I have fallen back in love with reading and have begun to see the words on the pages align unmistakably with reality. Frank Dikötter’s astute analysis of history’s notable strongmen in, ‘Dictators: The Cult of Personality’ highlights the fragility of what we often believe to be a society instilled with insurmountable democratic values. The insurrection of the Capitol invoked comparisons of Dikötter’s description of the Reichstag fire in 1933, the pretext that enabled the Nazi Party to claim a majority in the German government and provide a platform for Hitler to enact his terror. I’m not comparing the practices or politics of both administrations, but are we repeating history again? I found it insightful seeing crowds of disillusioned agitators ready to terrorise an organ of their government in defence of grandiose ideas of liberty and freedom, yet failing to identify the textbook strategies employed by the Trump administration to present @realDonaldTrump as a ‘real man of the people’, despite him being a smokescreen for the oligarchy that run the country and consistently suppress the economic freedom of ordinary Americans. Reading through the calculated patterns of 20th Century dictators provides me with at least a surface level understanding of how the intolerant rise to power, but it seems that such knowledge is not enough to prevent these actors rising once again in the 21st Century.
But it was Albert Camus’, ‘The Myth of Sisyphus’ that really made me sit up, particularly his description of absurdism shaped through his experience living through the Second World War in France. The recognition of the fundamental disharmony between an individual’s search for meaning and the glaring meaninglessness of the universe is no doubt on show for everyone to see as a result of this pandemic. The curtain is truly lifted and it is all too easy to see the precarity with which we have all been living. Our daily routines and largely fixed realities have untangled and dissipated into nothingness, and much of the anxiety that has been broadly expressed revolves around how we go about filling his newfound time.

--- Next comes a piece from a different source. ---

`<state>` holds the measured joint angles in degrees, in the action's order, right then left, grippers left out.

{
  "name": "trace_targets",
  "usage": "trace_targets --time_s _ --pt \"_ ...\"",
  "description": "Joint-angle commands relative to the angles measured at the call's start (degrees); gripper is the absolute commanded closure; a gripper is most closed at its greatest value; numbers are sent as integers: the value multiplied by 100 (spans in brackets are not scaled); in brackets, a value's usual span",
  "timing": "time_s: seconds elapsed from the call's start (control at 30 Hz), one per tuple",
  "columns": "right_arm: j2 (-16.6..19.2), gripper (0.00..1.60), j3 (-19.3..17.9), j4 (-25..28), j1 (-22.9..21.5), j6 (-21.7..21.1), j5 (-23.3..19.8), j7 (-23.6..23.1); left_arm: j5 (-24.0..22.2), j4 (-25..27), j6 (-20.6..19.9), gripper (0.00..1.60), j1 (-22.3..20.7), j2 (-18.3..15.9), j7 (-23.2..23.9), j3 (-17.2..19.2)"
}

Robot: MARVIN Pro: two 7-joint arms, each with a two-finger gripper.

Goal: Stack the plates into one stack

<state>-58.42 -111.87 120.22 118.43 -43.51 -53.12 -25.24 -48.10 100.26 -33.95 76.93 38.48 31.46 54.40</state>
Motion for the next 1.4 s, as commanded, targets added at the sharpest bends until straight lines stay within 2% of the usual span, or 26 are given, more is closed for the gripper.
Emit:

But why should we fill our days to the brim? Why is there such a rush to ensure that we do not spend too much time alone with ourselves? Maybe it is because we will be forced to pause and contemplate the choices we have made. The house you live in, the people which you have designated to play integral roles in your life, the career trajectory you have anchored yourself onto are all choices that require large amounts of time to be carefully considered. Maybe you rushed these important decisions and instead delegated them to convenience and now, with the entire world grinding to a halt, you begin to ponder how things have become the way that they are.
We have largely become accustomed to a messed-up outside world, but a relatively comfortable personal life with respect to out basic social needs of family, friendship and community. The constant flux of life, particularly our ability to access normality, has been draining to say the least. It appears that the promise of a new dawn that the New Year tends to bring has failed to deliver.
What if you’re right, and they’re wrong?